- WHAT YOU NEED TO DO
If a line of the records contains the word "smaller", list it.

Excerpts from a dataset
┌──

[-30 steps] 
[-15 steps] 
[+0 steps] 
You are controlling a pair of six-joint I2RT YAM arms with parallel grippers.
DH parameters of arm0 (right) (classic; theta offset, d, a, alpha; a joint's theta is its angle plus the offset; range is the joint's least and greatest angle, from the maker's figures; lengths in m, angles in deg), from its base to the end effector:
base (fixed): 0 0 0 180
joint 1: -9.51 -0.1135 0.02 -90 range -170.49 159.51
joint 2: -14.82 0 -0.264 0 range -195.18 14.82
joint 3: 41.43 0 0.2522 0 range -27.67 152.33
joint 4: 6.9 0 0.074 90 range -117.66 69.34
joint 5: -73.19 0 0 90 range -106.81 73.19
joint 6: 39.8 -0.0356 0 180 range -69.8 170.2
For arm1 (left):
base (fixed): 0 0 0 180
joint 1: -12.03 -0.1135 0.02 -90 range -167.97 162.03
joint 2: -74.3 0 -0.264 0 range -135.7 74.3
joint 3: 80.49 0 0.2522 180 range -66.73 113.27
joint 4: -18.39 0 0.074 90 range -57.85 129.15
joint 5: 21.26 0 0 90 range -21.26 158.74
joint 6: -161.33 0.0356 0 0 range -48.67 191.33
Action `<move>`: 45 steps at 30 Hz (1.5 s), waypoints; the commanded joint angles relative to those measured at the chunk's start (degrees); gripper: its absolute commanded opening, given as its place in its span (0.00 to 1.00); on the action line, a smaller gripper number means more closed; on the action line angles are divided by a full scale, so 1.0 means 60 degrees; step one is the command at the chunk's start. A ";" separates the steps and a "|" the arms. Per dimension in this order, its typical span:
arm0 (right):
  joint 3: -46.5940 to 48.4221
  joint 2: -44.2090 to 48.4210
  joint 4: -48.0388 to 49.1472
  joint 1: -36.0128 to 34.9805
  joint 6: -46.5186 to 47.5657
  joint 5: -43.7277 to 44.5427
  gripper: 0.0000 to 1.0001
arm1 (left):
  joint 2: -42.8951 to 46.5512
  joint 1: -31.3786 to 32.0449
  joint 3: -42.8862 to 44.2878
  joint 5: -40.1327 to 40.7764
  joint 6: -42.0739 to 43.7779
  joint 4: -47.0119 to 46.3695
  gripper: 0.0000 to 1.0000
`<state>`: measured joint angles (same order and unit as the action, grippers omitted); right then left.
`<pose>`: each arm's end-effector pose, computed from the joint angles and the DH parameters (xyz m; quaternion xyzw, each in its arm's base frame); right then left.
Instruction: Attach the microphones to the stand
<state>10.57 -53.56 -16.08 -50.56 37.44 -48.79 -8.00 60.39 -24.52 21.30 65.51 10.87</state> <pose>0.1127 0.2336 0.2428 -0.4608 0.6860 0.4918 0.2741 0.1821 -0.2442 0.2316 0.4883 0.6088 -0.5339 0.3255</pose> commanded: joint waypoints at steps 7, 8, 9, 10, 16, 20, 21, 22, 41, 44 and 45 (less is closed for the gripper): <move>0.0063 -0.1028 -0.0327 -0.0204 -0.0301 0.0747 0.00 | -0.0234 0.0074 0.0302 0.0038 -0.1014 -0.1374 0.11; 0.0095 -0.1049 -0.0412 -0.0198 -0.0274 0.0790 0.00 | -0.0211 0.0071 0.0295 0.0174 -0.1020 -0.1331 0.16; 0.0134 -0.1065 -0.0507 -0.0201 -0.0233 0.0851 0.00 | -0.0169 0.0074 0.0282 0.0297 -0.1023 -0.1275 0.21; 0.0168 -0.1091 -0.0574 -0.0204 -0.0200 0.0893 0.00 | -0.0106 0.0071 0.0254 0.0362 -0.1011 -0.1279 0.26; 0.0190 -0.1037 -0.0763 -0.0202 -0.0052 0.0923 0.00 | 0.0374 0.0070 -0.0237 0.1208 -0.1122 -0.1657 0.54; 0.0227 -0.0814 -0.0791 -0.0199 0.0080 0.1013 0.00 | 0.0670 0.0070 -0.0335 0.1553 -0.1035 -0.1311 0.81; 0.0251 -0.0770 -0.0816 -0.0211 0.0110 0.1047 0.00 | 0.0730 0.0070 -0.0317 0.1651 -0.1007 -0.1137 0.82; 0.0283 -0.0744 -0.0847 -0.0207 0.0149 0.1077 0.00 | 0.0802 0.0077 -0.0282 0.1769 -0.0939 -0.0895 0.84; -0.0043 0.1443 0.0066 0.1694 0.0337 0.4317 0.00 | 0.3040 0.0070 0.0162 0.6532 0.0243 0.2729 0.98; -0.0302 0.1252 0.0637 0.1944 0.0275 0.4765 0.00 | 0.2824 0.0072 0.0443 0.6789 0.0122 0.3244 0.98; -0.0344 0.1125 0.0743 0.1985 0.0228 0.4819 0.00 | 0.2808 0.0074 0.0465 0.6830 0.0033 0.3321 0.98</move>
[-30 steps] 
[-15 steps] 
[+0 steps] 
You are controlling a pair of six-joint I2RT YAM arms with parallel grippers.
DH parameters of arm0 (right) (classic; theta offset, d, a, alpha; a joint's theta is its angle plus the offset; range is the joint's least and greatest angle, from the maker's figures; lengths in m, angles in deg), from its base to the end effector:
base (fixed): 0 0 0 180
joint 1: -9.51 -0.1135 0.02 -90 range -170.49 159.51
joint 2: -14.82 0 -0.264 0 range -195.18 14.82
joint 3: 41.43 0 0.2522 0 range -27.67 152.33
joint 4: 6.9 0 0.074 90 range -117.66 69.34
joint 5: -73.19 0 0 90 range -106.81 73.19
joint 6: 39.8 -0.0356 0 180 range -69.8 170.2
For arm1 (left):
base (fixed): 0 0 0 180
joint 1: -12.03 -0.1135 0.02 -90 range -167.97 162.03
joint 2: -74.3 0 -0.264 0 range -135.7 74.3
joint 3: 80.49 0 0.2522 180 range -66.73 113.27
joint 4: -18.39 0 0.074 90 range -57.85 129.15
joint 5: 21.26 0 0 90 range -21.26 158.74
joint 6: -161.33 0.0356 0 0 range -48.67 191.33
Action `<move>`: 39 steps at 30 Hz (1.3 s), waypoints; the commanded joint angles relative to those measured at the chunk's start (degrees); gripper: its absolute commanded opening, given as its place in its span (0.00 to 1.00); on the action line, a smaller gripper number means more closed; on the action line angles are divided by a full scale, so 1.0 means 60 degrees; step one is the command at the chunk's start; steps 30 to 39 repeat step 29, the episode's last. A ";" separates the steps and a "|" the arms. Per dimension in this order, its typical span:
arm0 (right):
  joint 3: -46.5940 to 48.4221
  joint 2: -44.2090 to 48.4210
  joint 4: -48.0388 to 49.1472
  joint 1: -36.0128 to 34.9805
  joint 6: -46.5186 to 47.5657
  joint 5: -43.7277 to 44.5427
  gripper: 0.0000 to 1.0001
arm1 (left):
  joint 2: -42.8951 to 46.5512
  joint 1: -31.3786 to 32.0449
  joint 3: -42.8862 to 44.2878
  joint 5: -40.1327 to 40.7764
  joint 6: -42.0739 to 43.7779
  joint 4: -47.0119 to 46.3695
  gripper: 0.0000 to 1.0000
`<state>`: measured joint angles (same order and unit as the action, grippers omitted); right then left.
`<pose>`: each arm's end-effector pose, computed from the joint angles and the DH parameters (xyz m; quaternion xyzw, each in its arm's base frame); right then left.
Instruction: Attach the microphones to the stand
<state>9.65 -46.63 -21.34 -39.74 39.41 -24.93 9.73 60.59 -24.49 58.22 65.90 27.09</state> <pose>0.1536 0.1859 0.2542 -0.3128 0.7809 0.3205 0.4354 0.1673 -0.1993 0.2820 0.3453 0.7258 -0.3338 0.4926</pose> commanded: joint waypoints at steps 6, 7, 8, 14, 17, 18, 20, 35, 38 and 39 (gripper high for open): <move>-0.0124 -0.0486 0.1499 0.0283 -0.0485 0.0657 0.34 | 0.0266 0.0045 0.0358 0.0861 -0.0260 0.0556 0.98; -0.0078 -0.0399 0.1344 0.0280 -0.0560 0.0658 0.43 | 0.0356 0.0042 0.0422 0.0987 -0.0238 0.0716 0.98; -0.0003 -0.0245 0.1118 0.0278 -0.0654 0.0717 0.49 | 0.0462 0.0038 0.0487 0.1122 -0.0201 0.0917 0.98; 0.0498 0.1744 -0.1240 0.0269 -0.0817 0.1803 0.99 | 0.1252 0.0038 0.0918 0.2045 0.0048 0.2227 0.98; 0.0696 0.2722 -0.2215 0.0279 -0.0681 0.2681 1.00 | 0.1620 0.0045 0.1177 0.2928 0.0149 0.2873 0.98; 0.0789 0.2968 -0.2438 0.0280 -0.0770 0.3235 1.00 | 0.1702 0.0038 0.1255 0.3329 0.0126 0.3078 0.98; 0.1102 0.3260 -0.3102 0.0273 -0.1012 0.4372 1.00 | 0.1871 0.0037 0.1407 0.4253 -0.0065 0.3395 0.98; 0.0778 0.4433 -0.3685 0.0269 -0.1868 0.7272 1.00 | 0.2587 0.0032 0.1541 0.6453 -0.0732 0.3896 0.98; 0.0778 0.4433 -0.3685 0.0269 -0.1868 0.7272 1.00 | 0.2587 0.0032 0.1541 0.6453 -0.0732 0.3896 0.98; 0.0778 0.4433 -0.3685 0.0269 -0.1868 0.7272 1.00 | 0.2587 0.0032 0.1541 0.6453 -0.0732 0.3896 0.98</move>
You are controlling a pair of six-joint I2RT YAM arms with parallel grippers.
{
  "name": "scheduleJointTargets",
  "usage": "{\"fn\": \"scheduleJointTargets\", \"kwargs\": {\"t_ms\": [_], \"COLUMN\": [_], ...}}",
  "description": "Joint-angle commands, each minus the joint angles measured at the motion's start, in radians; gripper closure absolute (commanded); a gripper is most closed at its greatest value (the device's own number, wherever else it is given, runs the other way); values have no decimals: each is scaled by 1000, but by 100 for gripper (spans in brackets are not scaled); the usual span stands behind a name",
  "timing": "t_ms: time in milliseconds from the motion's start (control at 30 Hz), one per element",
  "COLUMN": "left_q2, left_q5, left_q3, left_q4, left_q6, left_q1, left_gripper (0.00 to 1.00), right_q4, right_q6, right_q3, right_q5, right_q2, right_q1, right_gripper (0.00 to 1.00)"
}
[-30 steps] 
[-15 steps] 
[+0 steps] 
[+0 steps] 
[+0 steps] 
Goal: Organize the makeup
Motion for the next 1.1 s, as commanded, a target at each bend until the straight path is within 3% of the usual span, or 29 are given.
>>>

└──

- SOLUTION FOR THIS EXERCISE
Action `<move>`: 45 steps at 30 Hz (1.5 s), waypoints; the commanded joint angles relative to those measured at the chunk's start (degrees); gripper: its absolute commanded opening, given as its place in its span (0.00 to 1.00); on the action line, a smaller gripper number means more closed; on the action line angles are divided by a full scale, so 1.0 means 60 degrees; step one is the command at the chunk's start. A ";" separates the steps and a "|" the arms. Per dimension in this order, its typical span:
Action `<move>`: 39 steps at 30 Hz (1.3 s), waypoints; the commanded joint angles relative to those measured at the chunk's start (degrees); gripper: its absolute commanded opening, given as its place in its span (0.00 to 1.00); on the action line, a smaller gripper number means more closed; on the action line angles are divided by a full scale, so 1.0 means 60 degrees; step one is the command at the chunk's start; steps 30 to 39 repeat step 29, the episode's last. A ";" separates the steps and a "|" the arms. Per dimension in this order, its typical span:

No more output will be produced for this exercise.